Estados Unidos
El economista John Kenneth Galbraith comentó alguna vez: “La única función de la predicción económica es hacer que la astrología parezca respetable”.
Sin embargo, tenemos que preguntar: ¿esto que tocamos ya es el fondo?
Después de meses de agobiantes noticias económicas, la semana pasada parecieron levantarse las sombras, aunque fuera solo por un momento.
El mercado de acciones subió 12% en cuatro días. Dos de los principales bancos del país anunciaron haber regresado a la rentabilidad. General Motors indicó que este mes no necesitaría los dos mil millones de dólares en ayuda del gobierno.
Y las ventas al menudeo estuvieron mejor de lo esperado.
Viéndolo bien, quizá eso sea lo que consideremos buenas noticias estos días.
El mercado aún sigue más de 50% abajo desde su culminación hace 17 meses. Sí, los bancos ganaron dinero, pero solo durante dos meses y no importan los miles de millones de dólares en bienes tóxicos que siguen en sus libros. General Motors, con toda probabilidad, seguirá necesitando más adelante miles de millones de dólares de fondos públicos y nada garantiza que sobreviva. ¿Y esas cifras de ventas al menudeo? De todos modos son malas, solo que no tanto como esperaban los analistas.
Aminora caída libre
Con todo, entre algunos economistas y analistas de Wall Street existe la impresión de que, si bien no se ha llegado al fondo, la caída libre podría estar aminorando. Nada menos que Lawrence Summers, principal asesor económico del presidente Barack Obama, declaró que, si bien la crisis económica no concluirá pronto, sí hay signos de que está menguando.
Los que nos lleva a la siguiente pregunta: ¿cómo sabremos cuándo tocamos fondo, ya sea este mismo año o dentro de más años?
No existe ninguna respuesta sencilla.
Galbraith no fue el primero ni el último economista en reconocer la falibilidad de predecir los puntos decisivos. (Pensemos tan solo en las declaraciones de altos funcionarios del gobierno a principios de 2007, que aseguraban que los crecientes problemas con las hipotecas de subprimas ya estaban “contenidos”.)

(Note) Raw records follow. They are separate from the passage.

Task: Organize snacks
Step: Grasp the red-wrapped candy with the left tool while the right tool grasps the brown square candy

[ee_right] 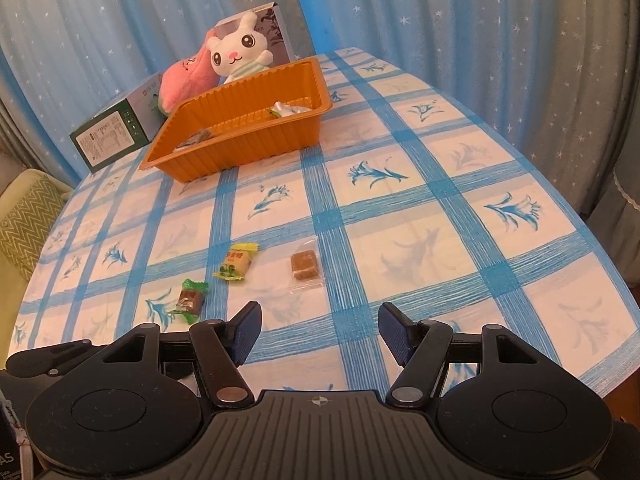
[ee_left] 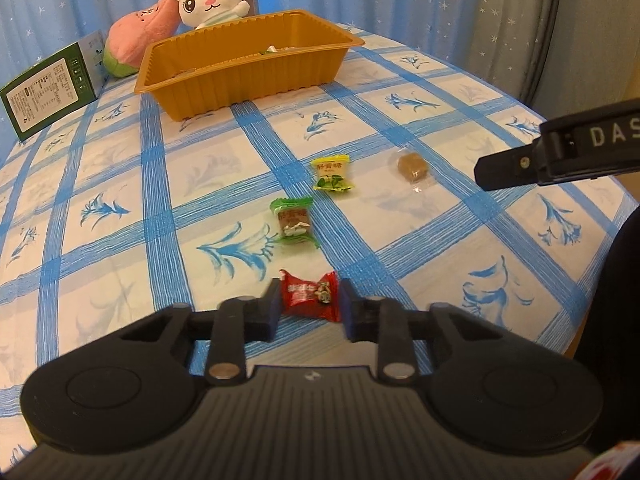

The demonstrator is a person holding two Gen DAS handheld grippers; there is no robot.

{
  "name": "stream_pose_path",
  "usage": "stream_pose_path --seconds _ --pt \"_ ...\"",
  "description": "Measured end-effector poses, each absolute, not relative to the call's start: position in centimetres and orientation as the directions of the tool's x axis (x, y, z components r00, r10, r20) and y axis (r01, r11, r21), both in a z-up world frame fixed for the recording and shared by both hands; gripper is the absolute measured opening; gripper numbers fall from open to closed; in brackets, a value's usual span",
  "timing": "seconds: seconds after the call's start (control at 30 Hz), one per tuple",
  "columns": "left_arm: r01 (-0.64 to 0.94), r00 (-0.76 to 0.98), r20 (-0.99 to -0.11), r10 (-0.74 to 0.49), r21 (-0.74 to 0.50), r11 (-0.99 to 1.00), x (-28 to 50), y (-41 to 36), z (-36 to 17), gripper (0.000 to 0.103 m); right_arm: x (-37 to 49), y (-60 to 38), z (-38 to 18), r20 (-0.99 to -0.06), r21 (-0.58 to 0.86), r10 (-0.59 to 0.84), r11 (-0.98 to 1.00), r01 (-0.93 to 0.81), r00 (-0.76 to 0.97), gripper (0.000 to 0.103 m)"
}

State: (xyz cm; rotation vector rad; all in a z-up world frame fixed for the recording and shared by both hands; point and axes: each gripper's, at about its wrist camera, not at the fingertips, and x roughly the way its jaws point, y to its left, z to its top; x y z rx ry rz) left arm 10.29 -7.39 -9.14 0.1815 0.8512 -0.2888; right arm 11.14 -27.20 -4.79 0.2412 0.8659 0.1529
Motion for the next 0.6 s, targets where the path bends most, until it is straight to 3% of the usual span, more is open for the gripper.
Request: stream_pose_path --seconds 0.6 --pt "0.184 0.649 -0.738 -0.185 -0.084 0.979 11.0 -3.6 -7.2 0.02 15.6 -24.7 -7.8 -0.741 0.167 0.22 0.976 -0.143 0.635 0.062"
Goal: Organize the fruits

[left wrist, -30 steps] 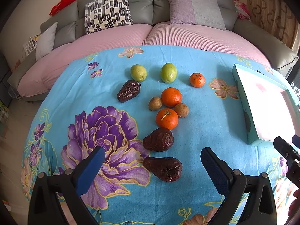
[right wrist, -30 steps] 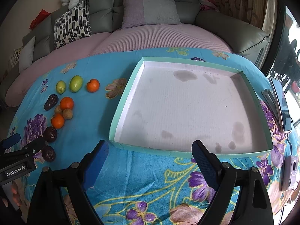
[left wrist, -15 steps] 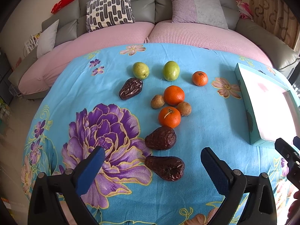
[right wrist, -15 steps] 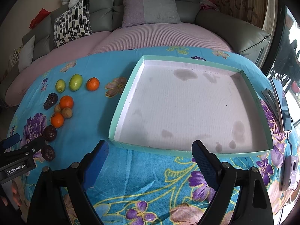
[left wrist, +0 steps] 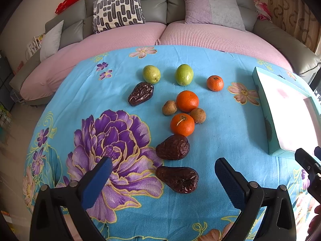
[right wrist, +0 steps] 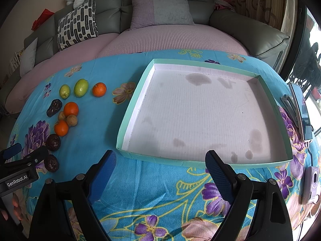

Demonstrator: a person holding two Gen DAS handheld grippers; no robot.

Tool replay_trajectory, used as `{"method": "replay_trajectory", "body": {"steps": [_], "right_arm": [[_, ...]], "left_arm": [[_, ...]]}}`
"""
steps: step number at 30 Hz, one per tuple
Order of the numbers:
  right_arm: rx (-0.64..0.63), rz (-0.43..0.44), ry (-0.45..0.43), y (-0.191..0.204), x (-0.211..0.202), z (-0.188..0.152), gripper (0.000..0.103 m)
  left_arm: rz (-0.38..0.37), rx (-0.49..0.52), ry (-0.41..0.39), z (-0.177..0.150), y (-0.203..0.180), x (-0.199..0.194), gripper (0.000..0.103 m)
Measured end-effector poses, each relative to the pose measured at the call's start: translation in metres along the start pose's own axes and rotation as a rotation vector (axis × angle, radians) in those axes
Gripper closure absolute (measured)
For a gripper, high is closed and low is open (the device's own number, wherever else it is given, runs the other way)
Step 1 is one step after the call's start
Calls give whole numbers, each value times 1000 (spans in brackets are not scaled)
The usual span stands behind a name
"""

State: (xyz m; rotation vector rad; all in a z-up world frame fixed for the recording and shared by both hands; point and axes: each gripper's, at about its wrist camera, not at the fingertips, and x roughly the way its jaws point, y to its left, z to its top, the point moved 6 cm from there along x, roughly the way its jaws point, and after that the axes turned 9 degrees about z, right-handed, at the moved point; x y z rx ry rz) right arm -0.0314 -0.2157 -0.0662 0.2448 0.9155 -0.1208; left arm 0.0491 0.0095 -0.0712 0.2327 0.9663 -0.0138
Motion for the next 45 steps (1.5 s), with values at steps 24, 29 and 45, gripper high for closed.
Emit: {"method": "replay_trajectory", "body": {"steps": [24, 29, 45], "right_arm": [[2, 0, -1, 0, 1, 0, 12], [2, 1, -1, 0, 1, 0, 12], [-20, 52, -34, 15, -1, 5, 12]], "left_arm": [[3, -2, 3, -1, 1, 1, 0], [3, -1, 4, -1, 1, 1, 0], [31, -106, -43, 16, 25, -2, 0]]}}
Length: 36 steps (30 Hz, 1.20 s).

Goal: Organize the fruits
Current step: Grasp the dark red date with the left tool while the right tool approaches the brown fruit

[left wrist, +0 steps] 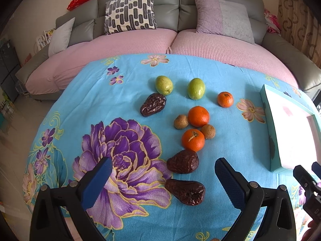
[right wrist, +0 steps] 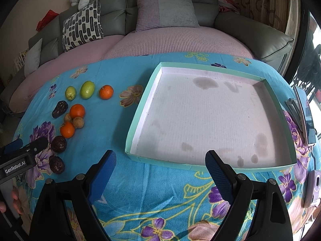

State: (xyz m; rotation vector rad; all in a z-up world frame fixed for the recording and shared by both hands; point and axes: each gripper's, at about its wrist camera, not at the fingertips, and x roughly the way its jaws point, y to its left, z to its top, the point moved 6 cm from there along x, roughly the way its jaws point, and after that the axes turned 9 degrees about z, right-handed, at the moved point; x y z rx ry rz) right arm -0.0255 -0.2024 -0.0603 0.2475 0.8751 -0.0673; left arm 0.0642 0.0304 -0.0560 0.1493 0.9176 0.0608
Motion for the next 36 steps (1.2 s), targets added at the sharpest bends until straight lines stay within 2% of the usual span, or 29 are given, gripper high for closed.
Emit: {"method": "replay_trajectory", "body": {"steps": [3, 8, 13, 19, 21, 22, 24, 26, 31, 34, 36], "right_arm": [[-48, 95, -31, 25, 2, 9, 12], [-152, 247, -36, 74, 19, 22, 12], [-196, 322, -30, 97, 32, 31, 12], [-258, 326, -105, 107, 34, 61, 13], [-255, 334, -108, 108, 38, 68, 20], [-254, 335, -104, 109, 42, 70, 22], [-265, 339, -95, 114, 48, 73, 35], [-272, 340, -85, 118, 54, 76, 42], [-295, 375, -49, 132, 70, 75, 42], [-311, 378, 0, 138, 83, 65, 45], [-313, 380, 32, 140, 92, 58, 54]], "left_arm": [[48, -66, -11, 13, 24, 5, 0], [66, -136, -16, 30, 52, 12, 0], [77, -182, -5, 52, 68, 27, 0], [49, -169, -22, 72, 62, 44, 0], [19, -159, -19, 79, 56, 50, 0], [2, -155, -12, 82, 53, 54, 0], [-27, -150, -5, 88, 48, 61, 0], [-40, -157, -12, 93, 46, 66, 0], [-69, -180, -55, 100, 42, 70, 0], [-82, -153, -23, 95, 37, 80, 0], [-91, -138, 16, 91, 32, 88, 0]]}}
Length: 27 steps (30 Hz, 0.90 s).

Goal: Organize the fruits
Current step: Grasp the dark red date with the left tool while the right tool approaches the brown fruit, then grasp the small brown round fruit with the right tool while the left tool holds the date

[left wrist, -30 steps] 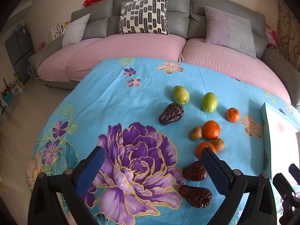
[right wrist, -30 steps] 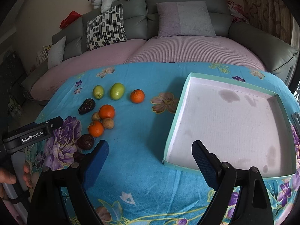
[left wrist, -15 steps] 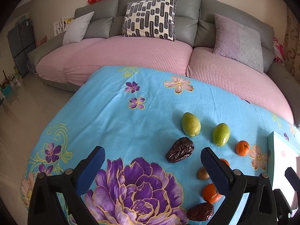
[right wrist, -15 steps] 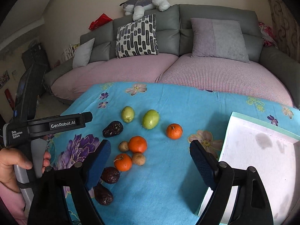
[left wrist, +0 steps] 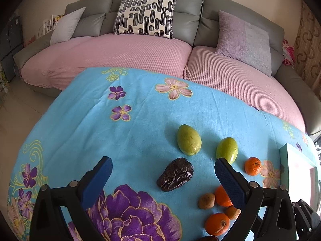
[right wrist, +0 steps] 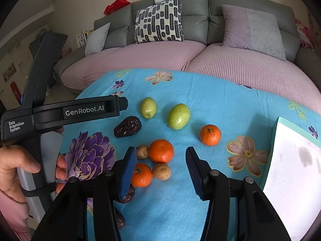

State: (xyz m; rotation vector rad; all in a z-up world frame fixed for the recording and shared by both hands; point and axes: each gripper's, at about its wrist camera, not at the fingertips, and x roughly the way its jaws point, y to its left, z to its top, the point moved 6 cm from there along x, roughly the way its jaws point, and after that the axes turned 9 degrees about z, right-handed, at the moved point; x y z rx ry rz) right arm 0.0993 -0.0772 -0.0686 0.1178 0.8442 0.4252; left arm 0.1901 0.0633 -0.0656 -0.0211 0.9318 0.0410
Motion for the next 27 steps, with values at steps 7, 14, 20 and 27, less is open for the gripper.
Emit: {"method": "replay_trajectory", "body": {"steps": [7, 14, 20, 27], "right_arm": [[32, 8, 92, -5, 25, -21, 65], [76, 49, 103, -10, 29, -26, 71], [128, 71, 100, -19, 26, -27, 75], [116, 66, 112, -16, 25, -29, 88]], "left_arm": [[-22, -13, 112, -20, -5, 22, 2], [-56, -2, 179, -33, -14, 35, 19], [-65, 19, 200, -38, -20, 39, 54], [-81, 6, 201, -38, -19, 36, 75]]}}
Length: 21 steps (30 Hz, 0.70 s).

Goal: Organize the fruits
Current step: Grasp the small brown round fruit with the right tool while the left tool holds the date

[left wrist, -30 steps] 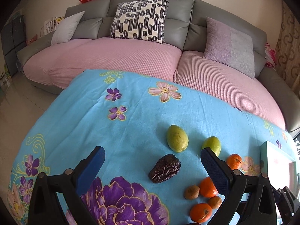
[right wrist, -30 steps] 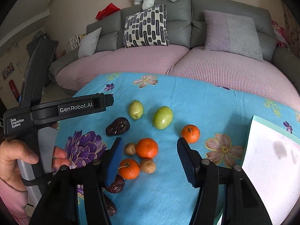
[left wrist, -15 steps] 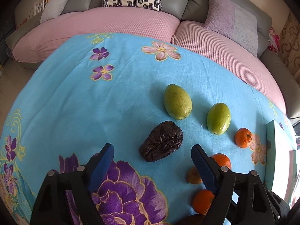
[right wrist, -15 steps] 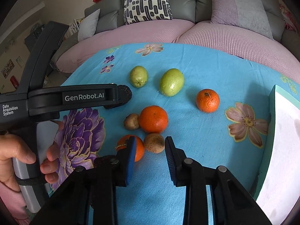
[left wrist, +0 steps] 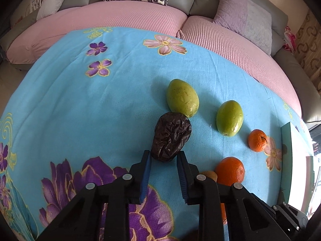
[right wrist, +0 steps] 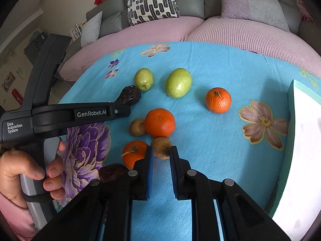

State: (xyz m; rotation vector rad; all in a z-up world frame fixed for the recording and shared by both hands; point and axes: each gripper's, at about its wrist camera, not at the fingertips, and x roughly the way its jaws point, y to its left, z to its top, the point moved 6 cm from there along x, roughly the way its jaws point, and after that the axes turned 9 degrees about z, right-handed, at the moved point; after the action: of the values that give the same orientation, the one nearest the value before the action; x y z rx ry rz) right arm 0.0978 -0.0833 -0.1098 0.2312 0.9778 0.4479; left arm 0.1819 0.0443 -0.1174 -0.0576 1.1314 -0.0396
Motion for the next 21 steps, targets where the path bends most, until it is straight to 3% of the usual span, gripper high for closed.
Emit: {"method": "replay_trajectory", "body": {"steps": [21], "right_arm": [[-35, -14, -56, 6, -24, 7, 94]], "left_arm": [[-51, -22, -92, 6, 4, -47, 77]]}}
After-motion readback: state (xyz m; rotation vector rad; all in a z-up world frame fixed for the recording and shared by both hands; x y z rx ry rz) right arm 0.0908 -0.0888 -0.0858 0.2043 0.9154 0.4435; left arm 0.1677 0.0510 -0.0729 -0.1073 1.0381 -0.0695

Prever el fin de la actual recesión es aun más difícil pues eso depende de la rapidez y la eficiencia con que los gobiernos resuelvan la crisis del sistema bancario. Muchos inversionistas siguen preocupados por la insolvencia de las instituciones financieras más grandes del mundo, pese a que Washington afirme que esos establecimientos tienen mucho capital.
Diagnóstico
Será decisiva la forma en que los políticos diagnostiquen y arreglen los bancos.
Los analistas afirman que la respuesta errática y mal dirigida del gobierno exacerbó el “decenio perdido” de Japón en los años noventa, así como la gran depresión de los treinta. “Todo lo que pueda empeorar la situación es una mala política”, advirtió Thomas F. Cooley, decano de la Escuela Stern de Negocios de la Universidad de Nueva York.
A fin de cuentas, probablemente no haya forma de saber con seguridad que hemos tocado fondo hasta que no estemos en el repunte. Empero, los analistas afirman que hay algunos indicadores que permiten detectar el fondo y la recuperación, en momentos en que puede ser difícil ver más allá de la desesperanza.
Las acciones
La historia enseña que el mercado accionario generalmente llega al fondo antes que el resto de la economía.
En octubre, Warren E. Buffett, uno de los inversionistas más exitosos del mundo, declaró que compraría acciones estadounidenses pues estas por lo general se elevan “mucho antes que la opinión o que la economía”.
Pero también reconoció que no tenía “la menor idea” de lo que sucedería al siguiente mes o durante el año siguiente.
Desde entonces, las acciones han bajado otro 20% y, con el mercado en un nivel que no se veía desde 1977, los acciones están baratas conforme a patrones históricos.
El índice precio-ganancia -que les permite a los inversionistas medir cuánto están pagando por cada dólar de ganancia- es de alrededor de 13, un 20% menos que el promedio de los últimos 130 años.
Pero muchos inversionistas permanecen a la expectativa.
Los fondos del mercado de dinero han crecido a 3.8 billones de dólares, cuando hace dos años estaban en 2.4 billones.
Y el efectivo que los bancos guardan en sus bóvedas y en la Reserva Federal se ha más que duplicado en los últimos nueve meses.